I told my friend Dennis E. Powell that I’m starting to believe in Skynet.
Over the last week, virtually everything that could go wrong with the technology I depend on for work has gone wrong, as if it has actively turned against me. Having spent a fair number of years wrangling information technology, one thing has always provided a path to survival in those times: redundancy. Redundancy masks problems in the best of ways, much like the physical masks that are such a lightning rod in our culture today.
Though I’m a pastor and not primarily an IT worker any longer, the pandemic period forced a great deal of ministry to lean more heavily into the tech world and I have tried to embrace my past experience and run with that impulse.
One way I’ve done that is to embrace the live streaming medium with a sermon I write each week specifically for a Monday night stream. For 77 weeks now, I have streamed each Monday evening and, for the bulk of those weeks, the technology worked predictably. In those times that everything is working well, it can almost seem silly to have back up systems. Why bother with an extra microphone or presentation remote or Internet connection when everything works? Isn’t that a waste?
It is until it isn’t. Redundancy is something very few people appreciate until suddenly it saves the day. (This is why too few people backup their photos and other data and then suddenly become backup evangelists when an unexpected drive failure wipes out years of memories and work.)
A couple of months ago, just before stream time, the presentation remote I use to bring up Scripture and other slides on the stream gave up the ghost. It would only go backwards, not forwards. As interesting as it might have been to preach the sermon backwards, I opted instead for a backup: I had a wireless Bluetooth keyboard at my side if the remote failed.
I ordered a replacement remote the very same evening. One important thing about redundancy is that you need to replace the parts that fail when they do, otherwise you’re down to a single point of failure as if you never had backup plans to begin with.
A longer running example for me has been my Internet connection. My Spectrum cable Internet has an uncanny ability to sputter out minutes before the scheduled live stream. The cable company’s technicians have looked around and insist nothing is amiss — there isn’t anything wrong when they come — but I can almost set my watch to 6:55 pm on Monday nights by when my pipe to the Internet suddenly decides to help me relive the days of dial up modems.
The live stream would have long ago ceased by lack of ability to transmit it, but for another example of redundancy that I’ve become a huge fan of: Speedify. Speedify is a nifty service that lets me combine my cell phone’s hotspot and my Spectrum Internet into a single “bonded” connection, keeping my stream up even when one of the members of the bond isn’t fairing so well.

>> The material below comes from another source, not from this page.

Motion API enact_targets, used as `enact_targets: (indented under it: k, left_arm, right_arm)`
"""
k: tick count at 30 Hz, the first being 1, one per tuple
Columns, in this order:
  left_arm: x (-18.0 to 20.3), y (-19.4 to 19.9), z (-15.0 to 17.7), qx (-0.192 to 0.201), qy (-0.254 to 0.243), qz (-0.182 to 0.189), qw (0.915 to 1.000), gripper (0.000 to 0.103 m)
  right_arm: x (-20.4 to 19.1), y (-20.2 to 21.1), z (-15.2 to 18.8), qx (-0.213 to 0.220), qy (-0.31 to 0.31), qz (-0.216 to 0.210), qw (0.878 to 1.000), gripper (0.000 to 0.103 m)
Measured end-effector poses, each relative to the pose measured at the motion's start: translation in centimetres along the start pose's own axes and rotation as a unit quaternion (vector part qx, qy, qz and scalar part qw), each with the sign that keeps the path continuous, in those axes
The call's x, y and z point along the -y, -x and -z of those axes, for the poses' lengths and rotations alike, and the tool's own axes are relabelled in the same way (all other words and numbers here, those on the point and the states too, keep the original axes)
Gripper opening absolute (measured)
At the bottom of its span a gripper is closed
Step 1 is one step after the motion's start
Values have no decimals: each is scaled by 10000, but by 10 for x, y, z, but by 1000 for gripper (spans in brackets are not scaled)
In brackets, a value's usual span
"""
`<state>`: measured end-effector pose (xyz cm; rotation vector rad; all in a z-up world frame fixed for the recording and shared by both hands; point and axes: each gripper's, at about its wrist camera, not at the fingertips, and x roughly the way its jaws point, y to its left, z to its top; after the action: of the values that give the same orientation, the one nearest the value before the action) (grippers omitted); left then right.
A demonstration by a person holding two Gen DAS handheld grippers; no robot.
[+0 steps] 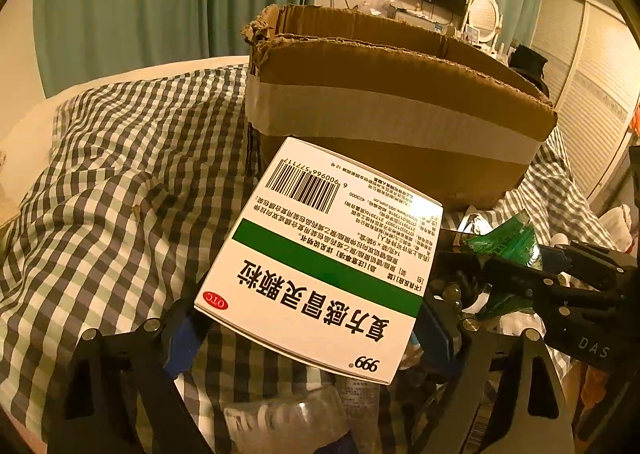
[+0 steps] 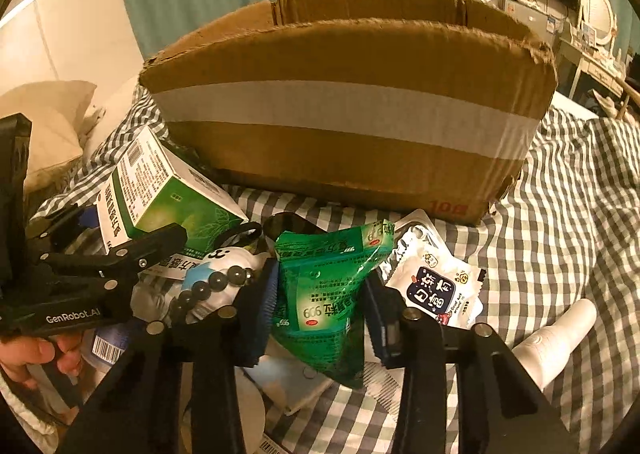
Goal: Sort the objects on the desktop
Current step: 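Grasp the white-and-green medicine box with the left gripper while the right gripper grasps the green packet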
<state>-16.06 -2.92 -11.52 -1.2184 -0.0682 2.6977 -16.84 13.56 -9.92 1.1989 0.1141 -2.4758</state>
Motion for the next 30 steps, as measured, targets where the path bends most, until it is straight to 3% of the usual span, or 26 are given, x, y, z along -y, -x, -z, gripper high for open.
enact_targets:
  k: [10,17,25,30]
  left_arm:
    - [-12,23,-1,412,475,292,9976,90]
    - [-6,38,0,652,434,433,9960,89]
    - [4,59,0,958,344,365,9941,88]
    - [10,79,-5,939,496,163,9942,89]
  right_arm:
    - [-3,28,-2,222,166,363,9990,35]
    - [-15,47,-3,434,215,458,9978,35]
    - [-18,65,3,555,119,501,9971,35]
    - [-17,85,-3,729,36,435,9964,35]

Those two measures have kept most things running smoothly. Until this week. Suddenly, the USB video capture device I use to bring video in from my camera forgot how to stay in sync with my audio. Anyone who has watched live streaming has seen times where the person speaking’s lips don’t quite match the audio, but this wasn’t just “a little out of sync,” this was “might as well close your eyes because the screen is no longer showing anything near what you are hearing” kind of out of sync.

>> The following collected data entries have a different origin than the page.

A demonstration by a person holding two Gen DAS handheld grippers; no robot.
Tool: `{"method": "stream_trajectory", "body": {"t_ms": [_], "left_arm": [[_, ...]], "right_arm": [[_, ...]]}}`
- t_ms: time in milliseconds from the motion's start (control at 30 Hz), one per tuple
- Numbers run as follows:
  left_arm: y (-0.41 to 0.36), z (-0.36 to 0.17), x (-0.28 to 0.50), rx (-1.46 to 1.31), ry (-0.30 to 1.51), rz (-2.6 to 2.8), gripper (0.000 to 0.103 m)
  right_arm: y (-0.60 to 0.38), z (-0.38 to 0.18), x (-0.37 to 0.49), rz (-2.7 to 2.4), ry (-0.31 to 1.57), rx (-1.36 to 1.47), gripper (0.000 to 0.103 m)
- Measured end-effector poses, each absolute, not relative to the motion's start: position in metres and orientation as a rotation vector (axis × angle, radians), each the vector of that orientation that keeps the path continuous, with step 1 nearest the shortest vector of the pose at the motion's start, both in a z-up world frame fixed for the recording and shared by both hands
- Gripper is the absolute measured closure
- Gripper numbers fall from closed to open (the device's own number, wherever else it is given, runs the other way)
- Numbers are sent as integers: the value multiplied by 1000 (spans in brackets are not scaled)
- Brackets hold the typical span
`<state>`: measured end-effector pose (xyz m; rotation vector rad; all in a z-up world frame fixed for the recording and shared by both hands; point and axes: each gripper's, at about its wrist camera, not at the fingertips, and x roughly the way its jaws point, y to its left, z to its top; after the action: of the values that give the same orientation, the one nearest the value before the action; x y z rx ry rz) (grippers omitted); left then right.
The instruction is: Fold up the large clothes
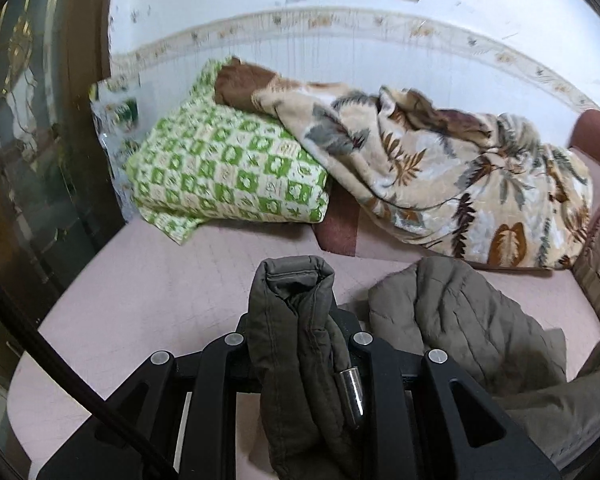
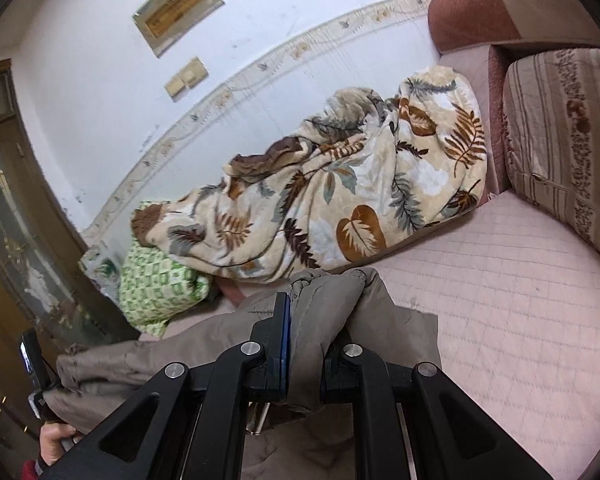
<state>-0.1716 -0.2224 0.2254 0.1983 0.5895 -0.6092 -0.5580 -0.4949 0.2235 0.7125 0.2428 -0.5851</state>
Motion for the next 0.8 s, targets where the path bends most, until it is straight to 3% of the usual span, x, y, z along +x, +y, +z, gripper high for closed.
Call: {"method": "stream_trajectory", "body": {"t_ms": [333,567,800], "left_arm": [[-298,186,-81,243,674,-529,66],[-305,169,-59,316,659,-488,42],[-296,165,-32,297,701,-455,35]], "right_arm": [[-586,177,-494,-672,316,829,92],[-624,121,-462,-722,383,910,92],[-647,87,-450,-767,416,1003,92]]}}
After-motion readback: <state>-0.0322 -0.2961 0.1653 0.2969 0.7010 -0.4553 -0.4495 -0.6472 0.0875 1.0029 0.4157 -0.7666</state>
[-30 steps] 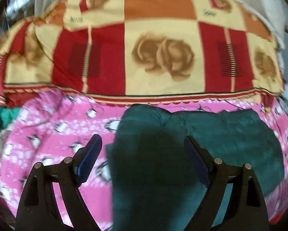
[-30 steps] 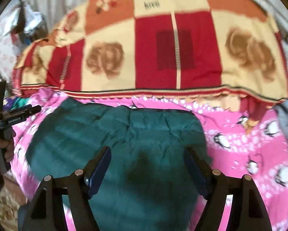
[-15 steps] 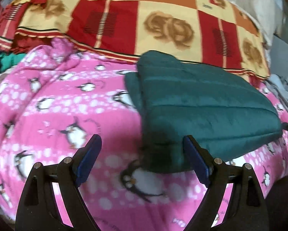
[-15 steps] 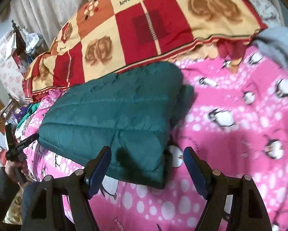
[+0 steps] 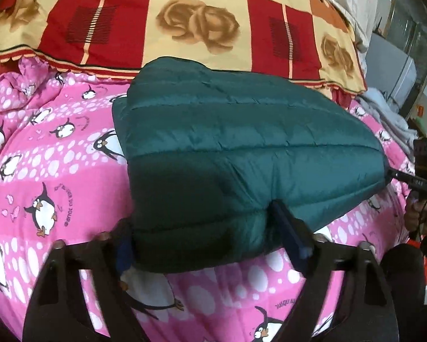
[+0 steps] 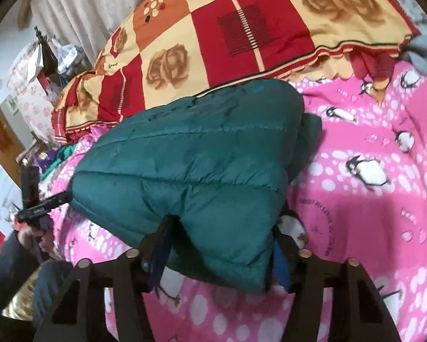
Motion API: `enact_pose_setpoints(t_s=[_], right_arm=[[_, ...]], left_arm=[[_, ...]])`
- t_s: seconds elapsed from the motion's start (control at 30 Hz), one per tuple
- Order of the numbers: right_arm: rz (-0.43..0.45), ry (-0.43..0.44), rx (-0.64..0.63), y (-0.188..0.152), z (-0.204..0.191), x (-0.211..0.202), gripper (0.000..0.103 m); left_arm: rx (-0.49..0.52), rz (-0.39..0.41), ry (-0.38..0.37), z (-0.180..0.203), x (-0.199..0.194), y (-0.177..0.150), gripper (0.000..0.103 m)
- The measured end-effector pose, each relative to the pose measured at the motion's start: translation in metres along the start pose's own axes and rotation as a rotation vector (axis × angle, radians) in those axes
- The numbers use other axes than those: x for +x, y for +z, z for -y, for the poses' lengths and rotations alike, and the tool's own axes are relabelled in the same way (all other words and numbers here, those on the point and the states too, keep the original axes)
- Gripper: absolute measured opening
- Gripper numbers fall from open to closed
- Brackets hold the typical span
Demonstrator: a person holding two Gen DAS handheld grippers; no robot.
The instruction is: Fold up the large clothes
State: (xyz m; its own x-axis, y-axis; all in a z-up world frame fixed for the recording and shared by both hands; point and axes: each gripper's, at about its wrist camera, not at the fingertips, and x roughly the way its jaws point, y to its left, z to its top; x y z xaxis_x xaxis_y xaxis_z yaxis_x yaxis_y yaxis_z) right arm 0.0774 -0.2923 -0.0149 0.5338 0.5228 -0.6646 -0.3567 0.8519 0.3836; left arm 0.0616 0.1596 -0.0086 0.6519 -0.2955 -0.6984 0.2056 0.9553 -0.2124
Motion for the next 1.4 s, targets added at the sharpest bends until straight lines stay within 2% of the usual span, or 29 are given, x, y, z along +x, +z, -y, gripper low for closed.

In this case, even having a backup didn’t immediately save me: I’ve been using a surprisingly cheap, but surprisingly good, generic USB capture device and had a spare, but whatever was giving the first one fits interacting with the computer was no better with the second.
I raided the OFB Labs closet, which had the recently reviewed Esywen/Acasis video capture device. It still had the faults I discussed in that piece — and a new one I discovered: much higher system resource usage than my usual type of card — but it had one crucial advantage: it worked when the others were failing moments before I was supposed to stream Monday night.
Flawed, but working, after all, is better than not working at all. The stream did go on — and I got to preach the Gospel.
In that, I think, we see the answer to the memes going around about vaccines and masks. Kevin Sorbo had tweeted out one, for example, that made the rounds listing the various COVID protections and asking repeatedly: “If x works, why do we need y?” If masks work, why do we need social distancing? If social distancing works, why do we need vaccines? You get the drift.
The answer, much as with my technological tribulations, is redundancy of the less than perfect. Masks work, both pre-COVID and COVID era data suggests, but imperfectly. Social distancing works, but less than perfectly. Vaccines work, but imperfectly — and ever more imperfectly as the virus mutates thanks to ample opportunity to spread amongst those without any, you guessed it, redundancies.
In life there are very few things that work perfectly. We get insurance and look for warranties on things, precisely because we expect problems and failures. Certainly, as my experience this week highlights, sometimes even multiple layers of backups are necessary to overcome unexpected failures. When one has tiers of imperfect “backups,” it tends to be the stream can go on — or the virus can be stopped.
I urge friends and families to back up photos not because their computer’s storage “doesn’t work,” but because it does not always work.
Maybe, just maybe, redundancy will be what tides us over should Skynet decide to come to life and take a swipe at us. And, more definitely and less maybe, redundancy is a commonsense way to end this infernal pandemic that has clearly gone on way too long.